I started them about a month before the exhibition was due to begin. I wanted to give myself enough time to complete them but also make sure that they would still maintain the vital energy of the smallest sketches with little time left for procrastination or over working, it’s a dangerous strategy but has served me well over the years.
By this point it had been decided to arrange the Final exhibition in a chronology of the original journey with five main sections, The Tetons, The Canyon, Yellowstone Wonders, Green River and Buffalo. It occurred to me that it would be great if each of these sections might be presented around one large piece, defining the threads of each stage.
The first painting I attempted is this representation of Tollgate Rock. I had a strong sense of wanting to get something out of my system. It has since been likened to the “Devils Tower” mash scene from the film “Close Encounters of the Third Kind” and the painting did feel like a moment when my obsession with this place was released in a similarly intense way.

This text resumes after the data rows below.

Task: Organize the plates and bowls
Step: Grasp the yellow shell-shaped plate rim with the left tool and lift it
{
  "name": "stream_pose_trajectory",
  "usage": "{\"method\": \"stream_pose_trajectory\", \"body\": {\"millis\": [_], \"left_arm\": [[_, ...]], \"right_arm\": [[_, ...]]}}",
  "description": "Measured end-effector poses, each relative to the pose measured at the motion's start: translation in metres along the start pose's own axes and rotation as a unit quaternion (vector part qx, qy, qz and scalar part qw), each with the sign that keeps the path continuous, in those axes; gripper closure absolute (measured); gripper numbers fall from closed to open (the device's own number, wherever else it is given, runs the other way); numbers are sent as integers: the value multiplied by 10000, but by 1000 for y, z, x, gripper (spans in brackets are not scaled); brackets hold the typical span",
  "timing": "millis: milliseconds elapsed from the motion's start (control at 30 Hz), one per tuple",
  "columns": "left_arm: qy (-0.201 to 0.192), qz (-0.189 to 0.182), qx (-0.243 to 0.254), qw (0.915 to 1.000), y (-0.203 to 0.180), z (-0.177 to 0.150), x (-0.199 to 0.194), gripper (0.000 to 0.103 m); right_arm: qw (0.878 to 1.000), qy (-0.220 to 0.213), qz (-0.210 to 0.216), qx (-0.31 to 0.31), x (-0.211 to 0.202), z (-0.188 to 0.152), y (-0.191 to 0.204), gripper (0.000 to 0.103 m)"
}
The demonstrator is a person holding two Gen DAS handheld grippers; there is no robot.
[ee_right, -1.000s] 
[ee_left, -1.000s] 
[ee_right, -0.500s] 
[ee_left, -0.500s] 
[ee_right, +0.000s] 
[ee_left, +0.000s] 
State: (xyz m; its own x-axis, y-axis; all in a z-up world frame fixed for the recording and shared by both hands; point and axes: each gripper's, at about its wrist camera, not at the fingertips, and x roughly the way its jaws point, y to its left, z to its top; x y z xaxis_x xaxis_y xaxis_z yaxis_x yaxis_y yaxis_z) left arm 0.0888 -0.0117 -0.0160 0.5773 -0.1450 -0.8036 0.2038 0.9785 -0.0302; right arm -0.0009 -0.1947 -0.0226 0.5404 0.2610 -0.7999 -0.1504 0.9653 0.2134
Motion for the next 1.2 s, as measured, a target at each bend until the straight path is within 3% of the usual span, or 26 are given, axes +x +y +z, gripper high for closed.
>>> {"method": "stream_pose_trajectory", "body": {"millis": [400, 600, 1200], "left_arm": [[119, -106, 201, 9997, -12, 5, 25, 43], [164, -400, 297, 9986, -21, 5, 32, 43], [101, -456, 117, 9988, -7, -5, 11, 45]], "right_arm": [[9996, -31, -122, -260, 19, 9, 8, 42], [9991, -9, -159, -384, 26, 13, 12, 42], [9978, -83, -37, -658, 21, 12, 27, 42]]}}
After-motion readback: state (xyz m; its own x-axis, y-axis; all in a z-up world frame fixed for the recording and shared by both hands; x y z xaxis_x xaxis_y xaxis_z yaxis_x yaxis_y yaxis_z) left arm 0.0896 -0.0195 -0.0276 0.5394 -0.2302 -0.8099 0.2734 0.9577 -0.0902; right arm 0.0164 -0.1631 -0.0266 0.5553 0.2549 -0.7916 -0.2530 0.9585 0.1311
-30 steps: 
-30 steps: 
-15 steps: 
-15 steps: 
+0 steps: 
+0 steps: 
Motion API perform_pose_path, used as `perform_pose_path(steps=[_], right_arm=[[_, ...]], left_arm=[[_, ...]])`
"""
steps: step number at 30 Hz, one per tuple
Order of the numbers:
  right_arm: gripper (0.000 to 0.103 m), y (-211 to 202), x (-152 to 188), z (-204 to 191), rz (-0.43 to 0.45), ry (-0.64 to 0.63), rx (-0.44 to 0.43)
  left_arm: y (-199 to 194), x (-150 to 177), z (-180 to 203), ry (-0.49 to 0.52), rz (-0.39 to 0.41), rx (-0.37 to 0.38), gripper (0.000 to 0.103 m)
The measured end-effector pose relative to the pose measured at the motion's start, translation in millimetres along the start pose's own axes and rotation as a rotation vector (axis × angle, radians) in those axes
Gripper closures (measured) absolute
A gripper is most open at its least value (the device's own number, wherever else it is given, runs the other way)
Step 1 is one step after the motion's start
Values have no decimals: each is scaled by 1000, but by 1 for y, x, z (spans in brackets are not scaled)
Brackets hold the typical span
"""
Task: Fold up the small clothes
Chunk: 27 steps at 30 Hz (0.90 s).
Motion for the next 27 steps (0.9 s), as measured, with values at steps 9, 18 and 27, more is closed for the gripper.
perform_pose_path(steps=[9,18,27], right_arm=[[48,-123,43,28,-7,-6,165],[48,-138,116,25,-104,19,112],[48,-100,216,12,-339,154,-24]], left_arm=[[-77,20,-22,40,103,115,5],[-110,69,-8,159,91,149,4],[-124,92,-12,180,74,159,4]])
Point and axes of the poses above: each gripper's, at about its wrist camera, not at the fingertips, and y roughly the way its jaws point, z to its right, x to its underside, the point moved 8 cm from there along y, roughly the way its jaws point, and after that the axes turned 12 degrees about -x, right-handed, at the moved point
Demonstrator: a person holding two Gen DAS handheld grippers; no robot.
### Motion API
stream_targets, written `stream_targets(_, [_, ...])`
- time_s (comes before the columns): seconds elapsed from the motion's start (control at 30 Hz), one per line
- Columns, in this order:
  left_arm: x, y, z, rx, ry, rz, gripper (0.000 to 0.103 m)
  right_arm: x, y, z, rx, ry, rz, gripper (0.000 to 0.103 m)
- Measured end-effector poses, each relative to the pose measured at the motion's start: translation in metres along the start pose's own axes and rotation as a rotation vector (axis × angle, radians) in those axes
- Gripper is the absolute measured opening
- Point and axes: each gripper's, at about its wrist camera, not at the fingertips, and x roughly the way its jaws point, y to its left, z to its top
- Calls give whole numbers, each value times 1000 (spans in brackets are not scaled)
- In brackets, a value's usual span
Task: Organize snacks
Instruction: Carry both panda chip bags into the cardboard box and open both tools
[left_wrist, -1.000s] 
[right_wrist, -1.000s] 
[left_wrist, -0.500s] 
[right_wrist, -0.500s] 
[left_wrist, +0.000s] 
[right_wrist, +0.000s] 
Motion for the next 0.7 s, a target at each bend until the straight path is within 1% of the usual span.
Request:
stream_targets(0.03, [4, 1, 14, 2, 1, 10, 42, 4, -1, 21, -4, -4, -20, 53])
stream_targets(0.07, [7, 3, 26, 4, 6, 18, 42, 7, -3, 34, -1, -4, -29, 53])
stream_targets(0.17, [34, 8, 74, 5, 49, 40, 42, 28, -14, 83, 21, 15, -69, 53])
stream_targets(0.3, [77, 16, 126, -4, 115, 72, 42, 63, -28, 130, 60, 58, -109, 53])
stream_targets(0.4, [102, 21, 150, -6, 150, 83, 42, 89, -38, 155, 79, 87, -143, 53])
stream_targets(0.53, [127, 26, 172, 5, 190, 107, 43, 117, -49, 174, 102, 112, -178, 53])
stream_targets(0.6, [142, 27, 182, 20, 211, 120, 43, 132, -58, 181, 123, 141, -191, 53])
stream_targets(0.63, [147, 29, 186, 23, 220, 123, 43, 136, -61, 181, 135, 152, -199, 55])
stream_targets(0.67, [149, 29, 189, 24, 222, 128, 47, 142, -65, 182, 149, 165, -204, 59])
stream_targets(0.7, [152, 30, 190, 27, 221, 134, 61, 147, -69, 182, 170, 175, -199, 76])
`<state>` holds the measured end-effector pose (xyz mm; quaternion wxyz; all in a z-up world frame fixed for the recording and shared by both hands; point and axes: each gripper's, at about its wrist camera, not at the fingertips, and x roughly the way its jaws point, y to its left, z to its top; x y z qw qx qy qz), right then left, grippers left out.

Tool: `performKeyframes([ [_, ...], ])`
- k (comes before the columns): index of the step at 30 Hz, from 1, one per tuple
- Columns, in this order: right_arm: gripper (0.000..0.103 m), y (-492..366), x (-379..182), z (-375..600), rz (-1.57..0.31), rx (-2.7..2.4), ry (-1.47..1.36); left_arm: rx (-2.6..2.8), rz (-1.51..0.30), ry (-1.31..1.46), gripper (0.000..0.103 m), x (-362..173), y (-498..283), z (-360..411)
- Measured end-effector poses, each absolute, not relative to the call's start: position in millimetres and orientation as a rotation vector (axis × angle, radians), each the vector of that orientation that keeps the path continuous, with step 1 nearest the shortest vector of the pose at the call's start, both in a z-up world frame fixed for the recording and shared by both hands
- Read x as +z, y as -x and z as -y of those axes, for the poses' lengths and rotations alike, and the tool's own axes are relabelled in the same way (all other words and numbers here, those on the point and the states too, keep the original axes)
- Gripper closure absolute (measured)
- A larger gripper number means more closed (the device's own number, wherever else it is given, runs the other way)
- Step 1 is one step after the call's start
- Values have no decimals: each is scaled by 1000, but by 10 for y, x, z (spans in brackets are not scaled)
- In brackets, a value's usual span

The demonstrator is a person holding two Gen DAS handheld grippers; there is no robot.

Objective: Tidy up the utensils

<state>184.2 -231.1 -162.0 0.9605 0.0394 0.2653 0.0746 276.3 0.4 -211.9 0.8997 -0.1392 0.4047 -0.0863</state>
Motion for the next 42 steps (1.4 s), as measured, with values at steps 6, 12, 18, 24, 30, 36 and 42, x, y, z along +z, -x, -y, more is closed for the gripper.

The Keen eyed among you will notice a thin scar across the board, I think this defect engendered the right state of mind to make this piece, rather than a flawless surface. I hope this blog has given everyone a sense of all these strange tricks that artists use to find the right place for their work to emerge. I’d be really interested to know if any of these mind games are employed by other artists?
So the “Tollgate Rock” piece became the first big work, a vital benchmark, by which I could judge the next experiments. I decided to leave it in this sketch like state, moving onto the other works, buoyed by it’s energetic grandeur.